Traffic Flow Data Completion and Anomaly Diagnosis via Sparse and Low-Rank Tensor Optimization
Junxi Man, Yumin Lin, Xiaoyu Li
TL;DR
Traffic data are often incomplete and contaminated, hindering reliable completion and anomaly detection. The authors propose TSLTO, a Tucker-based sparse-low-rank high-order tensor optimization model that separates data into a global low-rank component and a block-sparse anomaly tensor, with Toeplitz-based locality constraints, solved via an ADMM algorithm. The approach yields higher accuracy and efficiency than existing methods on synthetic data and the Guangzhou city traffic speed dataset, with ablation studies confirming the value of each regularization term. This work advances traffic data analytics by exploiting spatiotemporal correlations and local continuity to achieve robust imputation and precise anomaly diagnosis, with potential extensions to speed prediction and distributed optimization.
Abstract
Spatiotemporal traffic time series, such as traffic speed data, collected from sensing systems are often incomplete, with considerable corruption and large amounts of missing values. A vast amount of data conceals implicit data structures, which poses significant challenges for data recovery issues, such as mining the potential spatio-temporal correlations of data and identifying abnormal data. In this paper, we propose a Tucker decomposition-based sparse low-rank high-order tensor optimization model (TSLTO) for data imputation and anomaly diagnosis. We decompose the traffic tensor data into low-rank and sparse tensors, and establish a sparse low-rank high-order tensor optimization model based on Tucker decomposition.
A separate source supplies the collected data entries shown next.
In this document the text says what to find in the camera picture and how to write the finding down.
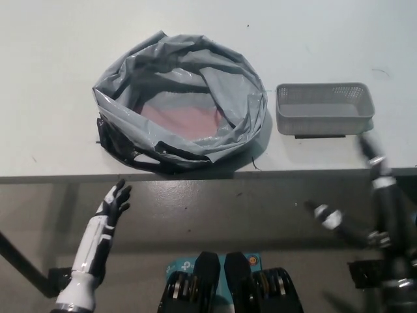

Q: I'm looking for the robot right black white hand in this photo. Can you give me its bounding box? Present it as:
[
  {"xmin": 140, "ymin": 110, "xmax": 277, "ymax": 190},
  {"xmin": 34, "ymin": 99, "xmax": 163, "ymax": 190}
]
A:
[{"xmin": 304, "ymin": 134, "xmax": 417, "ymax": 259}]

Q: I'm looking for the teal TP-Link box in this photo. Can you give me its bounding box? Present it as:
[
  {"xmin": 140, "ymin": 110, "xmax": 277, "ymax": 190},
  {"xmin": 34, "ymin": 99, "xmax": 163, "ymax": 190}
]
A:
[{"xmin": 164, "ymin": 251, "xmax": 261, "ymax": 301}]

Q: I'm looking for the black tape patch on table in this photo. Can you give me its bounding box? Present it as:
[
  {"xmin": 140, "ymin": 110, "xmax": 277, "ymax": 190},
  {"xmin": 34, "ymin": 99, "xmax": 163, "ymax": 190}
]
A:
[{"xmin": 293, "ymin": 132, "xmax": 347, "ymax": 140}]

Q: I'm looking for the grey black plastic bag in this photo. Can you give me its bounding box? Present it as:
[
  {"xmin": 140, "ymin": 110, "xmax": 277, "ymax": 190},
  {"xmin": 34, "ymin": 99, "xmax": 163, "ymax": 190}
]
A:
[{"xmin": 92, "ymin": 30, "xmax": 268, "ymax": 175}]

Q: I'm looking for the black metal table leg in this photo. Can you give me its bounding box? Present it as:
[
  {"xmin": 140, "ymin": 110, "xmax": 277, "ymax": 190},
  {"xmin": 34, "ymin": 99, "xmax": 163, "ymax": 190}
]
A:
[{"xmin": 0, "ymin": 230, "xmax": 55, "ymax": 298}]

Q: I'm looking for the robot left black torso block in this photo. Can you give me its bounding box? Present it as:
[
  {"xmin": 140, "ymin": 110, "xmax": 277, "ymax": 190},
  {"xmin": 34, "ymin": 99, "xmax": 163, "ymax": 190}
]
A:
[{"xmin": 158, "ymin": 250, "xmax": 220, "ymax": 313}]

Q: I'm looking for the pink flat sheet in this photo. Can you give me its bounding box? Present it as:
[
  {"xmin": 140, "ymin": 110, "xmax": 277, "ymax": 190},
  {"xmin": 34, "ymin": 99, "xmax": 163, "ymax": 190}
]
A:
[{"xmin": 139, "ymin": 100, "xmax": 224, "ymax": 140}]

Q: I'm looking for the small grey rectangular basket container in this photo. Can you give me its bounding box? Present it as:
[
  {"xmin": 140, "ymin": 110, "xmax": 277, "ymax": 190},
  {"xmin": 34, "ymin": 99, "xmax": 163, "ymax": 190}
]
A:
[{"xmin": 275, "ymin": 82, "xmax": 376, "ymax": 136}]

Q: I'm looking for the robot left white black hand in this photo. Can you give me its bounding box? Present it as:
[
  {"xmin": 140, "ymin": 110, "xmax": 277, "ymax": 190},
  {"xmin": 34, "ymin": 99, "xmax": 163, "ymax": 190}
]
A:
[{"xmin": 70, "ymin": 178, "xmax": 133, "ymax": 281}]

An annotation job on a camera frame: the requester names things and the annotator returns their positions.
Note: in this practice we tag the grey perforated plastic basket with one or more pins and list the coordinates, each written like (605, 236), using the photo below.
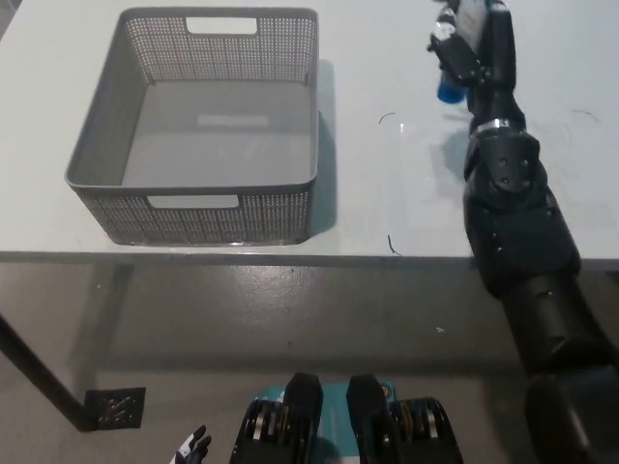
(217, 145)

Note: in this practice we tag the black table leg with foot plate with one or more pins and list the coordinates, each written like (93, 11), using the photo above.
(48, 382)

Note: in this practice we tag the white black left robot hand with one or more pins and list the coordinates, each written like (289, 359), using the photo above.
(193, 447)

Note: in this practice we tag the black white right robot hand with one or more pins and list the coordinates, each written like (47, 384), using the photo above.
(500, 53)

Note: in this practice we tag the white shampoo tube blue cap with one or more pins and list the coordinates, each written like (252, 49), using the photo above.
(450, 92)

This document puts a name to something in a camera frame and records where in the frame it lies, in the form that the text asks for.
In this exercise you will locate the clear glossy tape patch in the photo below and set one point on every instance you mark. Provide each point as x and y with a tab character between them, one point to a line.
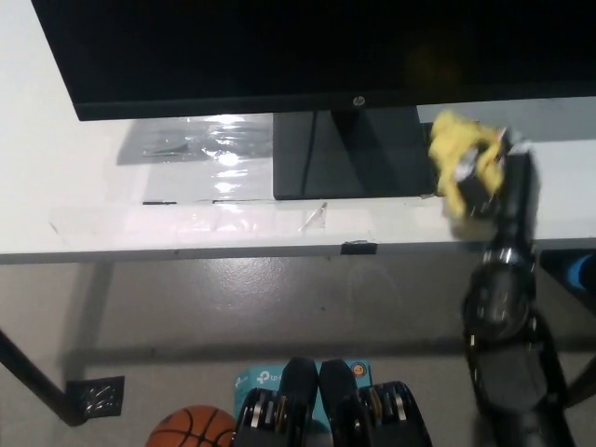
209	153

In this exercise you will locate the blue round object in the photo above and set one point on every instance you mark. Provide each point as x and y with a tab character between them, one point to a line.
582	274

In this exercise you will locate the black floor tape square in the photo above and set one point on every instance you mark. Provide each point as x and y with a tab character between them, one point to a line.
95	398

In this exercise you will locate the small black tape piece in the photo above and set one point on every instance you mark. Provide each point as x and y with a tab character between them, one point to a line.
358	248

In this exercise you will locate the orange basketball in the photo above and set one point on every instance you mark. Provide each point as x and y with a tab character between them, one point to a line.
191	430

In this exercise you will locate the teal TP-Link box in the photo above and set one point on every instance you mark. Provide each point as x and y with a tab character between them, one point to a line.
261	377

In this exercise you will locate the black desk leg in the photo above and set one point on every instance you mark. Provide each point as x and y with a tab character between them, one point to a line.
584	382
32	372

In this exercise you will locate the yellow microfibre cloth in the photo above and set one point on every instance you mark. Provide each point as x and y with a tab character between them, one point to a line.
447	135

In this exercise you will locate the black HP monitor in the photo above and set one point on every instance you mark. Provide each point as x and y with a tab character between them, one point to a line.
233	46
By utilizing tools of non-smooth analysis for tensor functions, we explore the optimality conditions of the proposed tensor optimization model and design an ADMM optimization algorithm for solving the model. Finally, numerical experiments are conducted on both synthetic data and a real-world dataset: the urban traffic speed dataset of Guangzhou. Numerical comparisons with several representative existing algorithms demonstrate that our proposed approach achieves higher accuracy and efficiency in traffic flow data recovery and anomaly diagnosis tasks.